Ryan Lizza posted an article and map in the New York Times which showed the locations of the US Congressional Districts whose Representatives backed the US federal government’s shutdown in an attempt to defund Obamacare. Here is a version of the map which I made, with yellow for the “suicide caucus”:
The article and map were good. I liked them. But there’s a real danger when looking at a map that you will — consciously or unconsciously — mentally equate the relative number of pixels on a map into the relative number of people.
Unfortunately, the geographical distribution of people is wildly, wildly uneven: from 0.04 people per square mile in the Yukon-Koyukuk Borough to more than 70,000 people per square mile in Manhattan. Yes, there are 1.75 MILLION more people per square mile in Manhattan than rural Alaska.
The map above makes it look like a higher percentage of congresspeople supported the shutdown than actually did. If you look at the shutdown districts on a cartogram — a map where the area of a congressional is distorted to be proportional to the population of that district — instead, it becomes even more clear just how few representatives were involved.
I have made a web page where you can explore congressional districts yourself.
In addition to seeing the maps above, you can also see thematic maps (both cartogram and regular) of
- percent without insurance
- percent white
- median family income
- median gross rent
- median home value
- percent living in poverty
- percent of children living in poverty
- percent of elderly living in poverty
- median age
- congressional election results from 2012
Additionally, if you click on a congressional district, you can see who represents that district, plus all of the above values for that district. If you click on the map away from a congressional district, you can see a table comparing the shutdown districts with the non-shutdown districts.

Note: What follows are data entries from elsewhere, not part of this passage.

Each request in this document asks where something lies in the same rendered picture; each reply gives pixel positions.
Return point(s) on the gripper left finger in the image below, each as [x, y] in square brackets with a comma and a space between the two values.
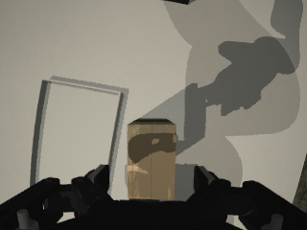
[48, 204]

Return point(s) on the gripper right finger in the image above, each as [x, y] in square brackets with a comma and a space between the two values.
[255, 204]

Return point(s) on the tan green-banded coffee pack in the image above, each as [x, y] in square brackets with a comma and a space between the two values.
[152, 166]

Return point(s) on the white shallow tray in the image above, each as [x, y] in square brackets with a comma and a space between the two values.
[80, 134]

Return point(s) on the white table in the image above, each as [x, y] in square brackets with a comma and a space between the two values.
[80, 38]

You can also look at maps for the presidential 2012 election results and seasonally-adjusted unemployment, but because those are county-based figures, you can’t do a strict comparison between shutdown/non-shutdown districts, so they aren’t in the comparison table or the per-district summaries.
I used ScapeToad to generate the cartograms. It was a lot of trial and error to figure out settings which gave good results. (For those of you who want to make cartograms themselves: I defined cartogram parameters manually, and used 6000 points for the first grid, 1024 for the second, and 3 iterations.)
I used QGIS and GRASS to clean it up afterward (to remove slivers and little tiny holes left between the districts sometimes) and to merge congressional districts to make cartogram shapes.
NB: I use the state boundaries which I created by merging the cartogramified congressional districts, even for the maps which are based on counties (e.g. unemployment and the presidential results). It is pretty impressive how well the merged congressional district state boundaries match the county cartogram state borders. It wasn’t at all obvious to me that would happen. You could imagine that ScapeToad might have been more sensitive to the shapes of the counties, but somehow it all worked. Kudos to ScapeToad!
At some zoom levels, not all the district boundaries get drawn. That’s because I don’t want the map to be all boundary when way zoomed out, so I check the size before drawing boundaries. If the jurisdiction is too small, I don’t draw the boundary.
As a starting point, I used the Congressional District shapefiles from the US Census Bureau. For the population used for generating the cartogram, I used the Census Bureau American Community Survey 2011 values. For the other map attributes, I specify the source right under the “Color areas by”.